Task instructions >>
Please return the lines below verbatim, beginning at the one that has "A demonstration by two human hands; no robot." and stopping after the one that has "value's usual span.", and add no other lines.
━━━━
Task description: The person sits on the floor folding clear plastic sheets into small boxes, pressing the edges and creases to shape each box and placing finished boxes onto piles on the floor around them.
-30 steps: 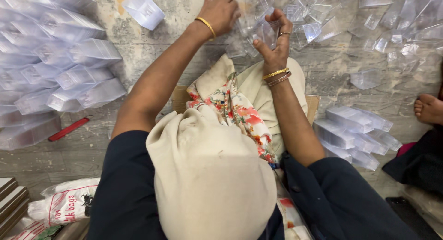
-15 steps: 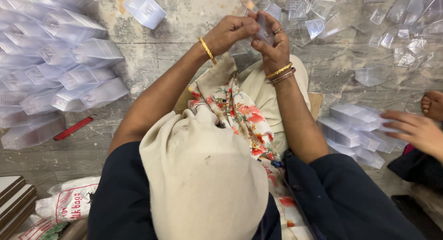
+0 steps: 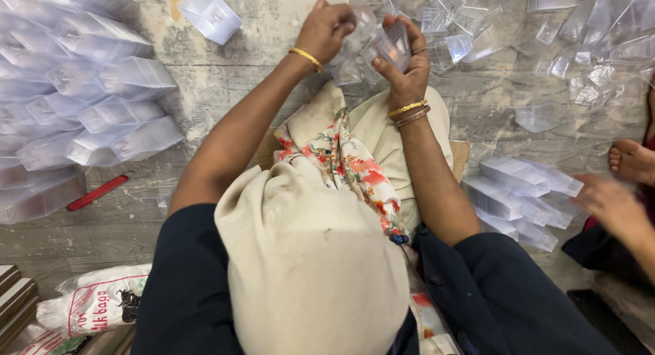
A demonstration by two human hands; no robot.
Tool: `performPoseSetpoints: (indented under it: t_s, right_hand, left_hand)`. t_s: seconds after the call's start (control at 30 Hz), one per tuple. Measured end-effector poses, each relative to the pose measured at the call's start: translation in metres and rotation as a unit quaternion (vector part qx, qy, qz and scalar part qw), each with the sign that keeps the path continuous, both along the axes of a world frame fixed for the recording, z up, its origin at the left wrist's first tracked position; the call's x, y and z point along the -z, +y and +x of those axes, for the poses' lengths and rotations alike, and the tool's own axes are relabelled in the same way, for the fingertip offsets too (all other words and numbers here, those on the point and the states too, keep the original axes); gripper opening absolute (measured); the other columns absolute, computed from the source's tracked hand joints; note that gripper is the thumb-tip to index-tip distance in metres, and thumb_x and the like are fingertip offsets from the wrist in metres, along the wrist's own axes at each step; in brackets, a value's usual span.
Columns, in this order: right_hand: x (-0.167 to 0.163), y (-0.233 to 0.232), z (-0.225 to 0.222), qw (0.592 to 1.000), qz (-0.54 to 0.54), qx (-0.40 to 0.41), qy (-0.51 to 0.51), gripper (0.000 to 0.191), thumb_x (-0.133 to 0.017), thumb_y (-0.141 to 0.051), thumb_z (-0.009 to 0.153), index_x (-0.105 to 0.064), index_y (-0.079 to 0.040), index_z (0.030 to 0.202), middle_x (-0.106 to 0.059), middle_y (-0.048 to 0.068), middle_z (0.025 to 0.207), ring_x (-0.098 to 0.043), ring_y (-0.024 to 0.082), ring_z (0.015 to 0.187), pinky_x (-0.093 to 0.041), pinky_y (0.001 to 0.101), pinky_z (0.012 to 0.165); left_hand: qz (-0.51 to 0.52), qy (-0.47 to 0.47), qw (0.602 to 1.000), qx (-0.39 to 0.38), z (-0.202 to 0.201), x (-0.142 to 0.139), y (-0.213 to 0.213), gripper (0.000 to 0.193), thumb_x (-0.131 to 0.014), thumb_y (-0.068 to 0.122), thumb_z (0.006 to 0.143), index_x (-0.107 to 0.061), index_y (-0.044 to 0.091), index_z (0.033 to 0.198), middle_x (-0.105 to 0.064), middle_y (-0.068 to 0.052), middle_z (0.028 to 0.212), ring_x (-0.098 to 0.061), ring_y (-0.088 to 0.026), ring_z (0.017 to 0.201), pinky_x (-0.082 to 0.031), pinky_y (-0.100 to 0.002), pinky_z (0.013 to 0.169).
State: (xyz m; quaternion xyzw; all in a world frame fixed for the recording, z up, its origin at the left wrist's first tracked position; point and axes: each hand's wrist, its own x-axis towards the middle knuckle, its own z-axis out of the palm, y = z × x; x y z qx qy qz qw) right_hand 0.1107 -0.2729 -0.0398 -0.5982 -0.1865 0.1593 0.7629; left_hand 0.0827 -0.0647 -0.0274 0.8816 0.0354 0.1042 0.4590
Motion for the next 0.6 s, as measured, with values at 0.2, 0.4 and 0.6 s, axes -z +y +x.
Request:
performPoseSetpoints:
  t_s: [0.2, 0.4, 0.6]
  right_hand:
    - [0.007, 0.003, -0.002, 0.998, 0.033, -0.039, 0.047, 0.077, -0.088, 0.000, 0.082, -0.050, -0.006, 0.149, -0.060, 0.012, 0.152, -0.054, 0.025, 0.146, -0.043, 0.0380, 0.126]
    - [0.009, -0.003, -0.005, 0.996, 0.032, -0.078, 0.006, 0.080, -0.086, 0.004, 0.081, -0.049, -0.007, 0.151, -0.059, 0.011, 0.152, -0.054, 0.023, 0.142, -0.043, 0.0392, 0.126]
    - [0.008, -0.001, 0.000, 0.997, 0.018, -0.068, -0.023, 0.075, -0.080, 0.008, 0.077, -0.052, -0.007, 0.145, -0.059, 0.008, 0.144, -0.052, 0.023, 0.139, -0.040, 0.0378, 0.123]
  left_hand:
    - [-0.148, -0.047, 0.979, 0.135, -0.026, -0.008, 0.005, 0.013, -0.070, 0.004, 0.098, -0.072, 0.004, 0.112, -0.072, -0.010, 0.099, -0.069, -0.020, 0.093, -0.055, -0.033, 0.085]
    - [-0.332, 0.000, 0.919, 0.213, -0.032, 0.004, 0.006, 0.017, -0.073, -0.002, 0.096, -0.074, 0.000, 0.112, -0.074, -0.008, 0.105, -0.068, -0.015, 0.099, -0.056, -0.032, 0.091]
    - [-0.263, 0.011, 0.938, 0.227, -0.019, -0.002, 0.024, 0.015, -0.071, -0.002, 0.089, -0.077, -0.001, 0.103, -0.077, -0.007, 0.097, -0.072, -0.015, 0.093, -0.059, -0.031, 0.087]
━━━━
Exercise result >>
A demonstration by two human hands; no robot.
Tool: `performPoseSetpoints: (indented under it: t_s, right_hand, left_hand)`. t_s: seconds after the call's start (control at 30 Hz), one per tuple. Measured end-effector poses, each relative to the pose measured at the call's start: translation in metres and rotation as a unit quaternion (vector part qx, qy, qz and scalar part qw), each with the sign that keeps the path continuous, both along the axes of a world frame fixed for the recording, z up, its origin at the left wrist's first tracked position; the call's x, y and z point along the -z, +y and +x of those axes, for the poses' lengths and rotations alike, and the tool's own axes are relabelled in the same way, for the fingertip offsets too (all other words and numbers here, those on the point and the states too, keep the original axes); gripper opening absolute (measured); the other columns absolute, computed from the source's tracked hand joints; note that gripper is the thumb-tip to index-tip distance in metres, and thumb_x and the like are fingertip offsets from the wrist in metres, along the wrist's own axes at each step; in brackets, a value's usual span.

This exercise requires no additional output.